Los libros sobre fútbol dependen de una certeza incontrovertible: los goles sólo existen si se gritan
Las entrañas del fútbol han dado lugar a piezas de indagación detectivesca como Prepárense para perder. Ahí, Diego Torres expone la paranoia del vestuario del Real Madrid ante las tácticas persecutorias de José Mourinho. Por su parte, Martí Perarnau recoge en Herr Pep el primer año de Guardiola en el Bayern de Múnich en asombrosa proximidad, digna de un utilero del equipo.
Hay grandes historias de trazo amplio, como la biografía de Martín Caparrós del equipo de sus amores en Boquita, y otras dependen de no haber sucedido: en Mundiales y destinos, el escritor peruano Jorge Cuba Luque cuenta el drama del más caballeroso de los jugadores, Bobby Moore, injustamente acusado de asaltar la joyería Fuego Verde en Bogotá.

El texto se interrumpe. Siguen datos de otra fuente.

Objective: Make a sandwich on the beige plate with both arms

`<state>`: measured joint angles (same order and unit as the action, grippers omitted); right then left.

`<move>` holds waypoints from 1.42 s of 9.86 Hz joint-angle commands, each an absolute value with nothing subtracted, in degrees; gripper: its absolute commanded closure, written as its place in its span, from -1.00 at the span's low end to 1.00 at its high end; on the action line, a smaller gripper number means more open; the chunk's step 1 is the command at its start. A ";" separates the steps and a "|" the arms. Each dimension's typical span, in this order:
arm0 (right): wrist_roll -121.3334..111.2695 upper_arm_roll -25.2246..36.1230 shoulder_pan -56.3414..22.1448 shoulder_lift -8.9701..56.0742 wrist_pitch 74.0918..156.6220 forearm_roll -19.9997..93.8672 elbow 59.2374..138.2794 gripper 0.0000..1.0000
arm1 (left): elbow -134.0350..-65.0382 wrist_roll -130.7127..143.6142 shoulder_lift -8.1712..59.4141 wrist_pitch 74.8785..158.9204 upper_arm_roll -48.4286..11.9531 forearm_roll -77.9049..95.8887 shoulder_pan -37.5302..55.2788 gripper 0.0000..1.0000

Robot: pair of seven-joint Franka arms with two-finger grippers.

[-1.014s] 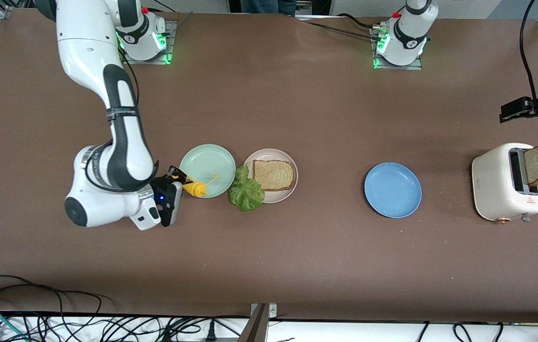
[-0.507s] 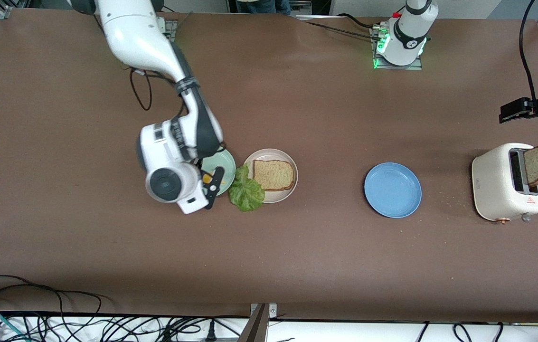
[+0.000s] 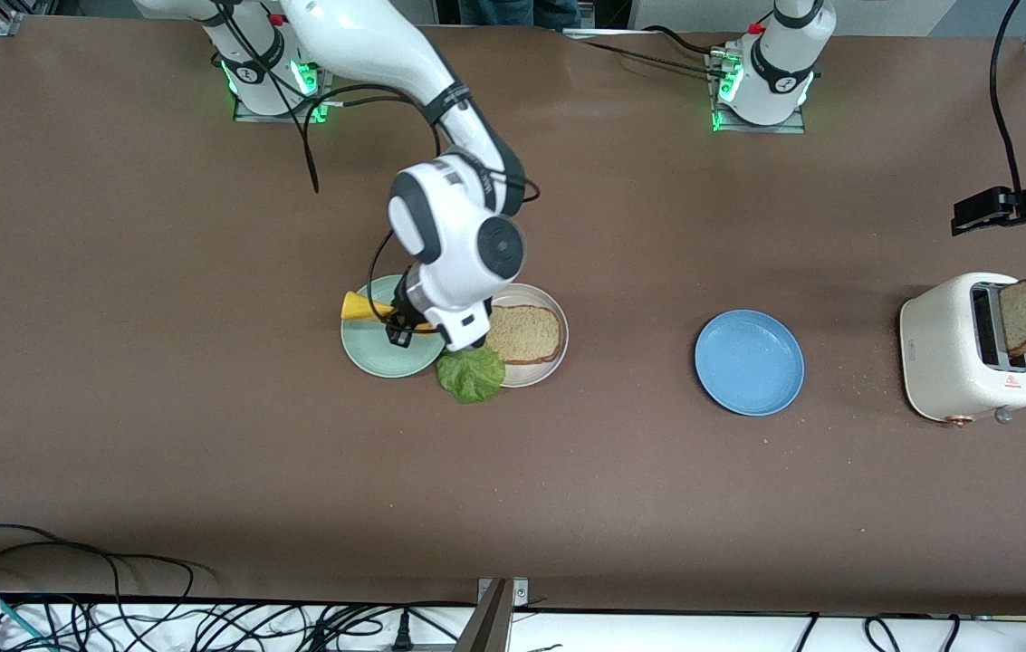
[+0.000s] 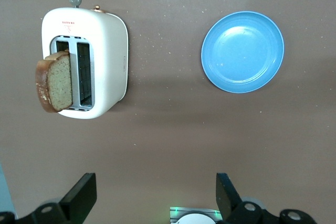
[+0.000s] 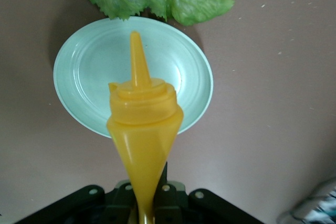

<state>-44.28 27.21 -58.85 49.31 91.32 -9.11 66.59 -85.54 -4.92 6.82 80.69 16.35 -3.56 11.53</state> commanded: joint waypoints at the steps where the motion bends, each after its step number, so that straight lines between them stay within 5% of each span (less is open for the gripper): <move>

En su libro sobre Lionel Messi, Leonardo Faccio se ocupa de los pliegues desconocidos del jugador más conocido, y en Corbatta. El wing, Alejandro Wall recrea la ascensión y caída de un genio ignorado que anotó un gol de museo en 1957 y se perdió en la borrasca del alcohol, un fantasma que estremece en la lectura sin que lo hayamos visto en la cancha.
Los libros sobre fútbol dependen de una certeza incontrovertible: los goles sólo existen si se gritan.